Lines of the material that include the string "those" should be returned.

═══ Data extract ═══

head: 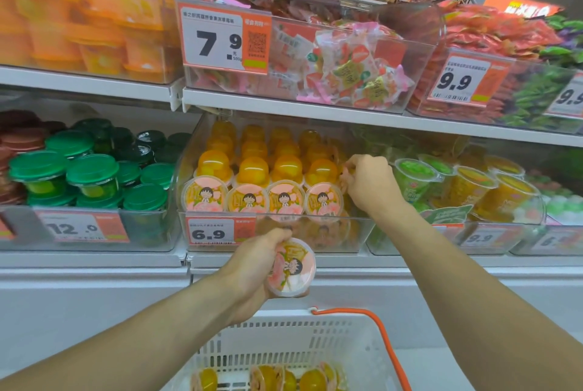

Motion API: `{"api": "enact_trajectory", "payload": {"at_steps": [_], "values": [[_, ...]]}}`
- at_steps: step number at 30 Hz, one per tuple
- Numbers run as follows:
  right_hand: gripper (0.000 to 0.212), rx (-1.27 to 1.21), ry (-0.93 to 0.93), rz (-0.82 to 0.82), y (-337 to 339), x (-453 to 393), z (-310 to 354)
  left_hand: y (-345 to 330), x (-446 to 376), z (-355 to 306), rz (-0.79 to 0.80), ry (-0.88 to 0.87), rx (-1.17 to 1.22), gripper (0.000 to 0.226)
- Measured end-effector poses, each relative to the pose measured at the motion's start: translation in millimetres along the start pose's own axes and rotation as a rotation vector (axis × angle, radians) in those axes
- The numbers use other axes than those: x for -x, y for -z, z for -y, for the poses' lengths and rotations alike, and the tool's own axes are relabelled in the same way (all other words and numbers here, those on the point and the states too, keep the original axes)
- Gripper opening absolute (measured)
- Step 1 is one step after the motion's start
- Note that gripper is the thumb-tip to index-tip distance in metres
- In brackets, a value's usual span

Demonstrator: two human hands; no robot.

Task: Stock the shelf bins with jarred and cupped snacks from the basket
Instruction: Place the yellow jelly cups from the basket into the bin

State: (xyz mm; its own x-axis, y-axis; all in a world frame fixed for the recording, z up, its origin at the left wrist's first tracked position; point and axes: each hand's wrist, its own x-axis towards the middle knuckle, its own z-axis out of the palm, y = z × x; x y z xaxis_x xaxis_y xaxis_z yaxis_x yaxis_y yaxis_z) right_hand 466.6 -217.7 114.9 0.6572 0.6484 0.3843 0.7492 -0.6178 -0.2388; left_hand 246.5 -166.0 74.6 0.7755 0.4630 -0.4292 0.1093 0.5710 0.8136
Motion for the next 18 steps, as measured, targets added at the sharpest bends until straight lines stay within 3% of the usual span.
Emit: {"api": "enact_trajectory", "payload": {"at_steps": [8, 13, 18], "values": [[0.020, -0.074, -0.062, -0.002, 3.5, 2.8, -1.5, 0.2, -8.8, 5.1, 0.023, -0.030, 0.001, 0.025], [0.048, -0.144, -0.126, 0.114, 14.3, 9.3, -4.8, -1.7, -9.0, 10.3, 0.026, -0.041, -0.097, 0.023], [0.053, -0.074, -0.008, 0.289, 25.7, 24.6, 10.2, -9.5, -3.3, 12.6, 0.047, -0.075, -0.093, 0.023]]}}
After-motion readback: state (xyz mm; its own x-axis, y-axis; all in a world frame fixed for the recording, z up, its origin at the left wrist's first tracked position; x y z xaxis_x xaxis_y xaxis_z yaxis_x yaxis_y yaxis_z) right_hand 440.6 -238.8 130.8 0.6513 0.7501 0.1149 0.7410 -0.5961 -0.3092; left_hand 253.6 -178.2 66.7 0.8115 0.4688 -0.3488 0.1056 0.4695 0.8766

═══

Result for this task:
- Measured end-effector poses, each relative to the pose measured at the motion's start: translation in millimetres along the start pose's own axes and rotation as a rotation vector (axis × angle, radians) in those axes
- The numbers use other axes than those: x for -x, y for -z, z for -y, for the poses' lengths and rotations alike, and the tool's own axes are relabelled in the same way (all other words and numbers here, those on the point and the states too, keep the original axes)

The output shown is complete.